While this is a helpful feature, we currently don’t use it within CJA. The Audit Logs API fits our needs better, especially because:

  • Data minimization
  • At the time of writing, the usage data retrieved (via CJA) does count against contracted row limits, though this policy may be subject to change.

So while not perfect, this API-based approach gives us a scalable, low-cost foundation to monitor self-service adoption and prioritize improvements over time.

Use Case 3: Managing Shared Dimensions & Metrics + Dependency Checks

CJA’s shared dimensions and metrics feature is a major win for data governance and consistency. It allows us to centrally define the building blocks for analysis—ensuring alignment across business units and dashboards.

But to set it up correctly and cleanly across multiple data views, we first need deep visibility into what’s actually being used.

That’s where the CJA API, combined with Databricks, plays a central role. Using the API, we extract project-level metadata, including:

  • Which dimensions and metrics are used
  • Which filters and calculated metrics are referenced
  • Any linked components that connect the above

This gives us a detailed understanding of what is active and necessary.

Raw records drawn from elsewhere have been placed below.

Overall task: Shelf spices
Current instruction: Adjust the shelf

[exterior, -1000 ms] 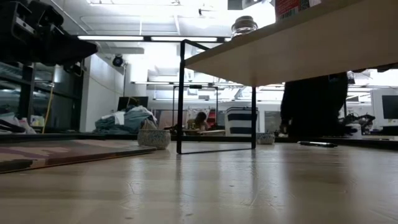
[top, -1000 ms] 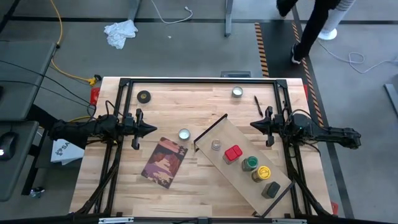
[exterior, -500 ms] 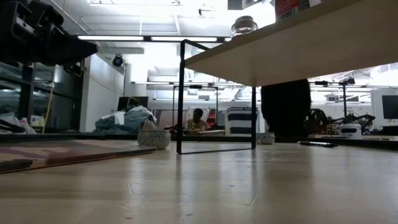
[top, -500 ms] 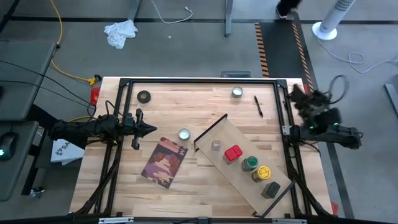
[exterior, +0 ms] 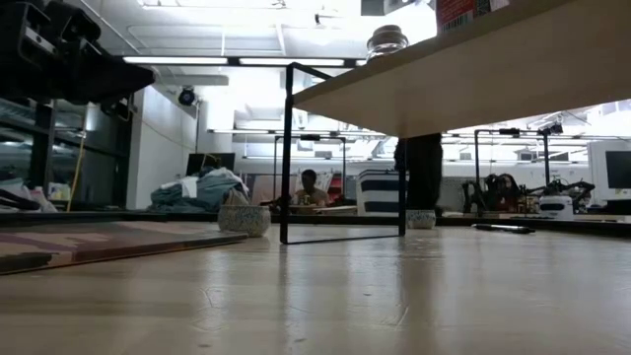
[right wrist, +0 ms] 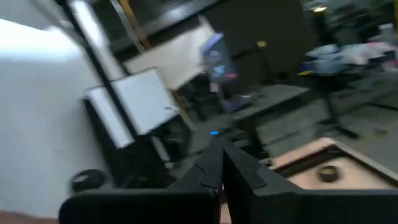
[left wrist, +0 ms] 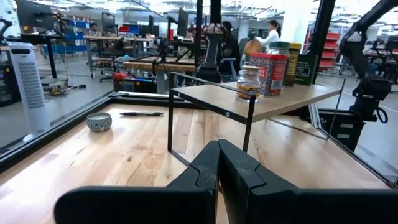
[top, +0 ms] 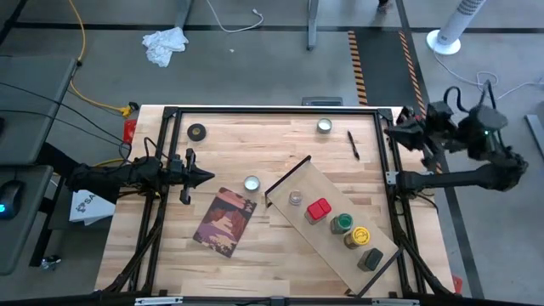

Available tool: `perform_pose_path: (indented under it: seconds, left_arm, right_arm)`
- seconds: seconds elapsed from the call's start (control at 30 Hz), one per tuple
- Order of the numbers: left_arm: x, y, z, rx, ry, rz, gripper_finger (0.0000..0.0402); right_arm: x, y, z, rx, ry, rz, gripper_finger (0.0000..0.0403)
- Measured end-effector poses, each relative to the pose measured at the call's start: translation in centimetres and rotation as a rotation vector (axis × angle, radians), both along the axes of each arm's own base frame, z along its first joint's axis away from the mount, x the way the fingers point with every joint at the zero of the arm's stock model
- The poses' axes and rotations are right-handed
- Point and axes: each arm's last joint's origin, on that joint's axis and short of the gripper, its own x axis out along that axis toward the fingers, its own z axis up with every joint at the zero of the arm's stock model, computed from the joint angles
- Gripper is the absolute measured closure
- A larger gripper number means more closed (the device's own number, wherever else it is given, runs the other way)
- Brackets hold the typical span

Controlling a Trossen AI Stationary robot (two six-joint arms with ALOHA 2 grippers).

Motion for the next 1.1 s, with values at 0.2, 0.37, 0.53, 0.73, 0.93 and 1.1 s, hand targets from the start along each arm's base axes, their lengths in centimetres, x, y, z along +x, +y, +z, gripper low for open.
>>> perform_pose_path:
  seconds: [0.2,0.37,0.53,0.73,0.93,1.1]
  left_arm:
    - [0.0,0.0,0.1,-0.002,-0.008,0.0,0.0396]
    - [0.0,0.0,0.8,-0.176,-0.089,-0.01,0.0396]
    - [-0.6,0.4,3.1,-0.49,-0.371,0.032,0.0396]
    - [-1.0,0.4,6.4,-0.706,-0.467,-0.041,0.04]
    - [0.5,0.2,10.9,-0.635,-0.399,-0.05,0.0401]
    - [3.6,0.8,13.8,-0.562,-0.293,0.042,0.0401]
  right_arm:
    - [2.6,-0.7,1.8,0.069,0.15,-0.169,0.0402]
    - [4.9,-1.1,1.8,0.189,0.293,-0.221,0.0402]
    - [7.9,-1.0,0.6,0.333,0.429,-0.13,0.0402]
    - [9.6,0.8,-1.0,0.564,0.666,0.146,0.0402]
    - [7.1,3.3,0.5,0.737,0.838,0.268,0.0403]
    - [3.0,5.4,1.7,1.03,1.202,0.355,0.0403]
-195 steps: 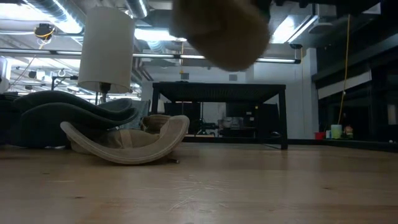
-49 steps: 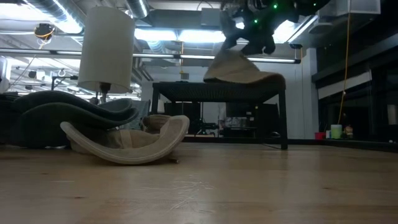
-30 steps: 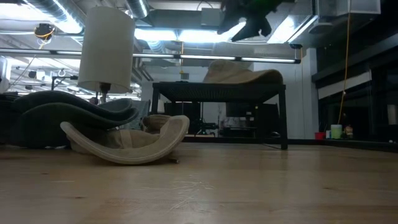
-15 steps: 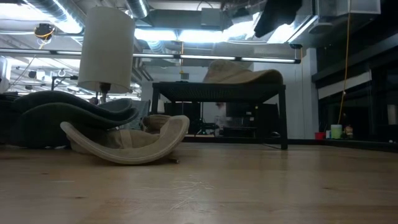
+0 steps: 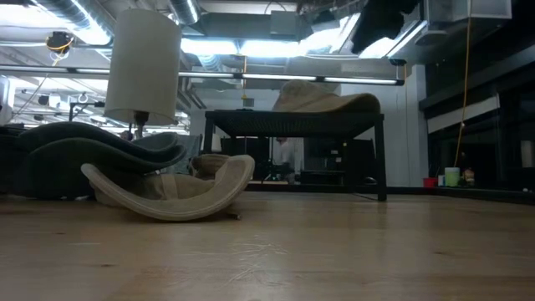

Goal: Pick & Place hat
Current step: Put the right brown cap on the shelf

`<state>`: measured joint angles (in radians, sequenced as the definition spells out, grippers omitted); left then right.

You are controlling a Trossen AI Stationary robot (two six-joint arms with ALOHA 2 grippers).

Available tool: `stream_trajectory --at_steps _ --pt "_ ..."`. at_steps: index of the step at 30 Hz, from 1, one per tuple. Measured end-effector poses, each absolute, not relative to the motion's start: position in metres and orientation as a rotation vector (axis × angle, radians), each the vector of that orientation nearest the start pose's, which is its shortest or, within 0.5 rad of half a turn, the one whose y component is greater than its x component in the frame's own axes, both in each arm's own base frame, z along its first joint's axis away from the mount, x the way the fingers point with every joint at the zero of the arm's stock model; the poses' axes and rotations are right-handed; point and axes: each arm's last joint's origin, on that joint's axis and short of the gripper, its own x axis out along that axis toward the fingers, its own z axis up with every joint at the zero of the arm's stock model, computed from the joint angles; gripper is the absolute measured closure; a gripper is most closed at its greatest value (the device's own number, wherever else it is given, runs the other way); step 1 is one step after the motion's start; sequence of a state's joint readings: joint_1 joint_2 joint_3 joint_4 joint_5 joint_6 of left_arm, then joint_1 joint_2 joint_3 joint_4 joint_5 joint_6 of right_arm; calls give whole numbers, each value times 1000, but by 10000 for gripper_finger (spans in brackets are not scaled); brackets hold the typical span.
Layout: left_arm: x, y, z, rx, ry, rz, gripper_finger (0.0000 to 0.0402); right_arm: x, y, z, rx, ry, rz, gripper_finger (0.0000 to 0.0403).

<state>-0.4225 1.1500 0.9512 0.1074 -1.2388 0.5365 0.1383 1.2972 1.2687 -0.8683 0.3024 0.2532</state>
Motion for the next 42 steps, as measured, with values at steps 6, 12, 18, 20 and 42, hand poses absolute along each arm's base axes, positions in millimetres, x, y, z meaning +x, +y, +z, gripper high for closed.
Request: stream_trajectory --at_steps 6,12,18,20,42 --pt "231 -74 348 575 281 781 233 242 46 322 -218 957 -459 217" --pt "231 -74 348 575 281 781 233 232 71 316 -344 925 -565 217" --pt "231 -74 348 575 281 782 233 234 80 304 -568 959 -633 217" --pt "231 -74 348 575 281 781 233 237 79 298 -632 996 -637 217" --pt "231 -74 348 575 281 781 233 264 35 271 -740 1185 -830 217"
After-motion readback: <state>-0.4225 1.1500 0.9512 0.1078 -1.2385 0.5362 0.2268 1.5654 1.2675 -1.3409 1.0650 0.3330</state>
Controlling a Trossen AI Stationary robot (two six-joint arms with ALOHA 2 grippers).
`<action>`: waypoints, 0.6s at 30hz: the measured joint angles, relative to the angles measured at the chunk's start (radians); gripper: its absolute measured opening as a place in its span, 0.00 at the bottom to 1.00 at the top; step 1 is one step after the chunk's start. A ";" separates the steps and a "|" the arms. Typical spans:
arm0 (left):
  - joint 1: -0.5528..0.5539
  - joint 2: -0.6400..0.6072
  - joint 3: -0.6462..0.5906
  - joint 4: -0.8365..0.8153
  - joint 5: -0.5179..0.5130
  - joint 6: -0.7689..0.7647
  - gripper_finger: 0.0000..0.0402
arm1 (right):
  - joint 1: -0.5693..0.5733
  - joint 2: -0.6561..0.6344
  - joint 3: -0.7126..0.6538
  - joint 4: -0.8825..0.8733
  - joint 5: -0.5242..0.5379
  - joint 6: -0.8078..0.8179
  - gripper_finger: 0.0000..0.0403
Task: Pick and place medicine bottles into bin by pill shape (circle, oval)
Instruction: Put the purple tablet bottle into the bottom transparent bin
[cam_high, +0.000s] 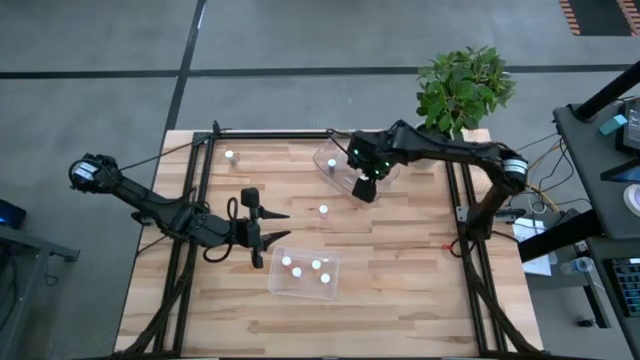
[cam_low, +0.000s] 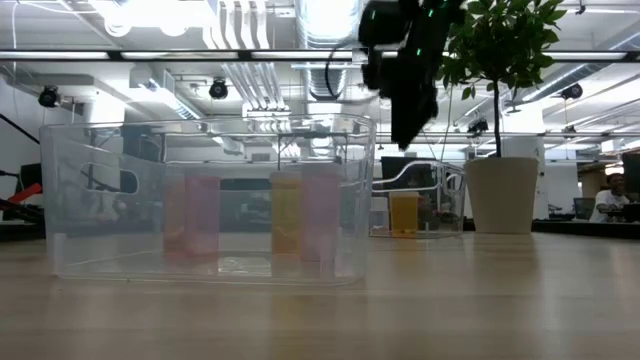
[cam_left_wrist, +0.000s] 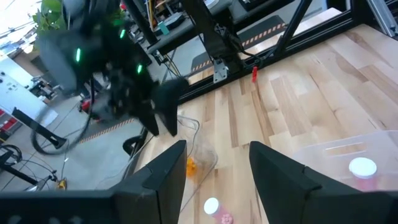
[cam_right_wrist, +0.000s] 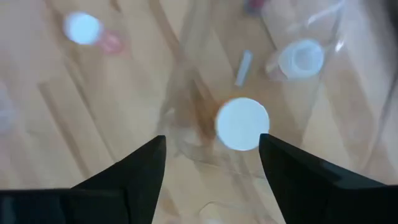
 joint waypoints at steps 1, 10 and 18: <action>0.000 0.000 0.000 0.000 0.000 0.000 0.40 | 0.030 -0.021 -0.002 0.004 0.025 0.013 0.61; 0.000 0.000 0.000 0.022 0.000 -0.005 0.40 | 0.389 -0.257 -0.227 0.313 0.195 0.115 0.58; 0.000 0.002 0.000 0.056 0.000 -0.042 0.40 | 0.734 -0.444 -0.574 0.680 0.525 0.161 0.58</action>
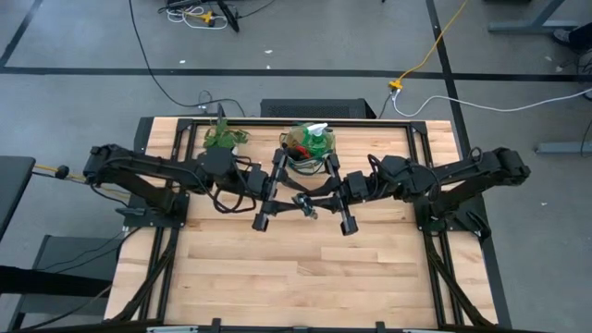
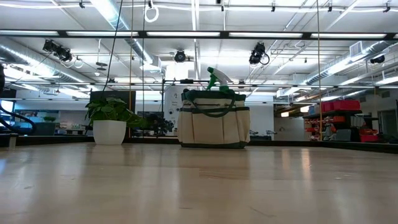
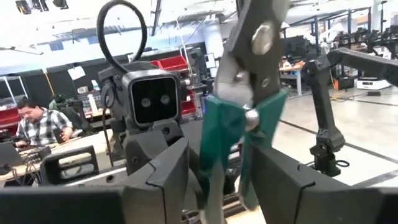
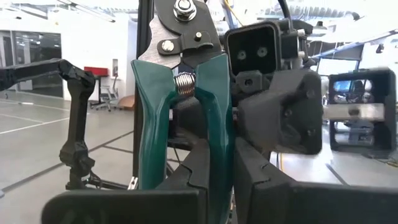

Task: Pick & Place Garden tools in Gardening bag
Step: Put the green garden scissors into the gardening bag

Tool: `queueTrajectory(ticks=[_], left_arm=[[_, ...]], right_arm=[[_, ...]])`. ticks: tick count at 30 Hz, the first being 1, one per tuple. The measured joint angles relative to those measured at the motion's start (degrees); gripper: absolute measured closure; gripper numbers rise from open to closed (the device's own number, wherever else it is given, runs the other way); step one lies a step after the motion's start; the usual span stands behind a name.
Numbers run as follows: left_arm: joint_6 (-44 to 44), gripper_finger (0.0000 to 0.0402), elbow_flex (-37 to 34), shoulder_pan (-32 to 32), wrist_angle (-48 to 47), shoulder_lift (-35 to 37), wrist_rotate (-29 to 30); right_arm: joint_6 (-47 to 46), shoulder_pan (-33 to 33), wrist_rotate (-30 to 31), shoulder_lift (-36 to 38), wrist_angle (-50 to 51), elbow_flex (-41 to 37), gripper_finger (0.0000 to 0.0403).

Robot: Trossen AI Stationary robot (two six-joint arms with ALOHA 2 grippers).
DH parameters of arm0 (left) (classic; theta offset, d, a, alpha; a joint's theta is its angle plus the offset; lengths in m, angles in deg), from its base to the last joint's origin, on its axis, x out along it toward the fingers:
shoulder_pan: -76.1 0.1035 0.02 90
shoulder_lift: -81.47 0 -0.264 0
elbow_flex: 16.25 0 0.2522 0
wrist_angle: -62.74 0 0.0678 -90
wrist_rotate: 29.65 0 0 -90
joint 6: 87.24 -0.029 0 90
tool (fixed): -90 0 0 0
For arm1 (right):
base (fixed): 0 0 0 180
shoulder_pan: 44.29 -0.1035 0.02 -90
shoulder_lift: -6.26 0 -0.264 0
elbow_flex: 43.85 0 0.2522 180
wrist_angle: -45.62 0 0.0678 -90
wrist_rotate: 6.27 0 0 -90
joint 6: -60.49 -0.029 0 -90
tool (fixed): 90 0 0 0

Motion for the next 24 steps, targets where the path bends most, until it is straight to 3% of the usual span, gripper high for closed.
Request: queueTrajectory(ticks=[8,14,21,24], left_arm=[[-0.5,0.0256,-0.1,0.5,2.3,-1.0,-3.8],[-1.3,0.0339,-0.1,0.6,1.4,-1.1,-4.0],[-1.8,0.0342,-0.1,0.5,-1.4,-0.6,-0.9],[-1.9,0.0342,-0.1,0.4,-4.5,0.5,1.1]], right_arm=[[-0.4,0.2,-0.1,-1.3,-0.7,0.0,0.0380],[-1.3,0.5,-0.3,-1.6,-0.8,0.0,0.0380],[-1.7,0.7,-0.9,-1.7,0.5,0.0,0.0379],[-2.2,0.8,-0.1,-1.8,1.7,0.0,0.0345]])
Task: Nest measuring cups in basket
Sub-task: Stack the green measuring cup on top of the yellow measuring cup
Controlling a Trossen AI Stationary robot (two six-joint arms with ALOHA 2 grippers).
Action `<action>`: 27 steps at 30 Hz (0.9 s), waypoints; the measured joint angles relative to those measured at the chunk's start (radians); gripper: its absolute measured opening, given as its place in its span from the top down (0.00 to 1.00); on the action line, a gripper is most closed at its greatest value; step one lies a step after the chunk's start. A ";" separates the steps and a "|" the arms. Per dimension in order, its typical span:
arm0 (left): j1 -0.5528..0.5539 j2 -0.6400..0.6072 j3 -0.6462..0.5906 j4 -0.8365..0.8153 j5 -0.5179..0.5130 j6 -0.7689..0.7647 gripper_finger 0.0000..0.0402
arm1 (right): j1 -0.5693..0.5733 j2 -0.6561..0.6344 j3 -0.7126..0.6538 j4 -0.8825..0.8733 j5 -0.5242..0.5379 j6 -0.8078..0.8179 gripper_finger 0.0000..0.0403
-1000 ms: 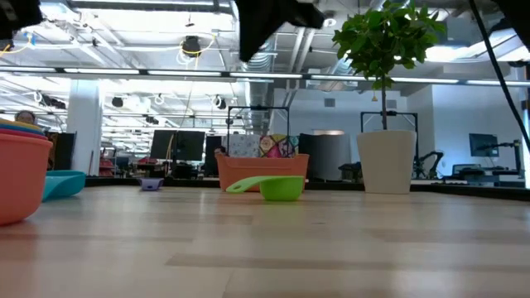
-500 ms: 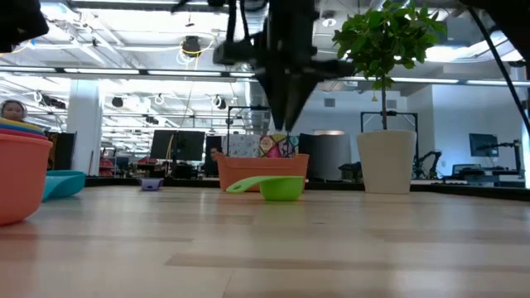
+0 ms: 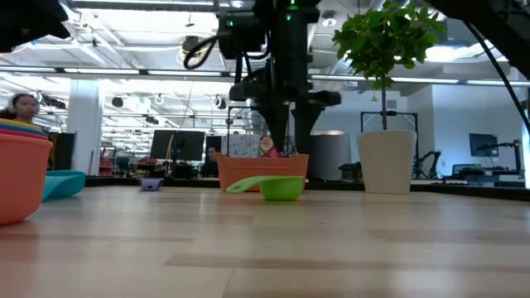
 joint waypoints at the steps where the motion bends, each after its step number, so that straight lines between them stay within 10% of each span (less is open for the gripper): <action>1: 0.000 0.000 0.000 -0.007 -0.011 -0.014 0.74 | -0.012 0.000 0.000 0.023 -0.005 -0.024 0.51; 20: 0.135 0.000 0.000 -0.031 -0.064 -0.109 0.74 | -0.047 -0.396 -0.008 0.324 -0.076 -0.365 0.62; 27: 0.175 0.003 0.000 -0.014 -0.018 -0.110 0.74 | -0.084 -0.632 -0.445 0.624 -0.165 -0.369 0.71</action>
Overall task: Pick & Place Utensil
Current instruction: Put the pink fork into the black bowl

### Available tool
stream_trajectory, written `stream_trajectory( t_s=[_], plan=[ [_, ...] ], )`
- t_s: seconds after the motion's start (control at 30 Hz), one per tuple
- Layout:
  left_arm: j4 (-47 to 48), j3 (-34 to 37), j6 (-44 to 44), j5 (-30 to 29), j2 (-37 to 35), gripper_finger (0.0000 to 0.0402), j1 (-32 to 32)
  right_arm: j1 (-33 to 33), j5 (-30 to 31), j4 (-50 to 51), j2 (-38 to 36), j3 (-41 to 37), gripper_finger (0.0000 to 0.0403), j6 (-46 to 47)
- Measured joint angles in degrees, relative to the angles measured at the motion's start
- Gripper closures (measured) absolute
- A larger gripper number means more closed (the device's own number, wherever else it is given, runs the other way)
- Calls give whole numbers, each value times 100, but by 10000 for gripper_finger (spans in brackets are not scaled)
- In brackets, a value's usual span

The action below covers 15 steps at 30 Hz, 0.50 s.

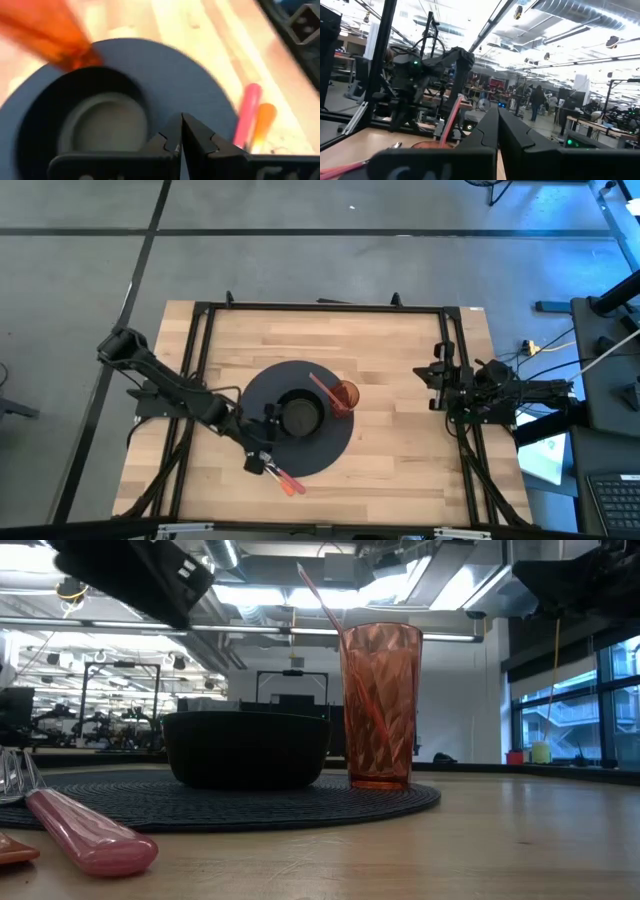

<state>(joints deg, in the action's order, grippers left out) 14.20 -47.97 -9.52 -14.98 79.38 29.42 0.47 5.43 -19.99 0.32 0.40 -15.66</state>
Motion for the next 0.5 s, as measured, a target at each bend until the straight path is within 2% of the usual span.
stream_trajectory(
  t_s=[0.13, 0.3, 0.5],
  plan=[
    [-210, 0, -419, -31, 262, 379, 157, 0, -1, 11, 0, 0, 395, 1],
    [-412, 0, -1327, 50, 517, 334, 192, 0, 0, 11, 0, 0, 395, -47],
    [-1007, 0, -1493, 357, 836, 278, 453, 0, -2, 177, 0, 0, 395, -8]
  ],
)
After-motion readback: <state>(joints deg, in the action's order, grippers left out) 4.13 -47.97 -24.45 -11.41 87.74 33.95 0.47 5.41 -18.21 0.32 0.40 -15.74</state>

Our current process for shared component planning

Right now, shared dimensions and metrics are not yet fully set up. We’re following a structured, API-driven approach as part of our migration from Adobe Analytics (AA) to Customer Journey Analytics (CJA):

  1. Dashboards are migrated from AA to CJA, starting within a central “master” data view.
  2. After each dashboard migration is complete, we use the CJA API (via cjapy) to pull all relevant metadata:
    • Dimensions used
    • Metrics used
    • Filters and calculated metrics used
    • All connected components across layers
  3. This metadata is then processed in Databricks, where we perform lookups and normalization.
  4. The result: a consolidated list of all components used per dashboard.
  5. This list is exported to Excel, giving us a clear, manual overview:
    • Which dashboards use which components
    • Which components are shared candidates
    • Which data view each dashboard will eventually belong to
  6. After all dashboards have been migrated and analyzed, we:
    • Share the relevant dimensions and metrics to the appropriate data views
    • Re-map dashboards from the master data view to their final, targeted data views

By combining automation (API), collaboration (Excel), and governance (shared components), we’ve built a repeatable and scalable process to enable clean, self-service-friendly data views in CJA.

Final Thoughts

Migrating to CJA is a unique chance to modernize your analytics stack. The CJA API—especially when paired with cjapy—gives you the tools to automate, monitor, and scale your work in ways that weren’t easily possible before.

Whether you’re rebuilding your SDR, tracking dashboard usage, or setting up shared components, the API is a strategic asset. We’ve found great value combining it with Databricks and Python to create flexible pipelines that fit our needs.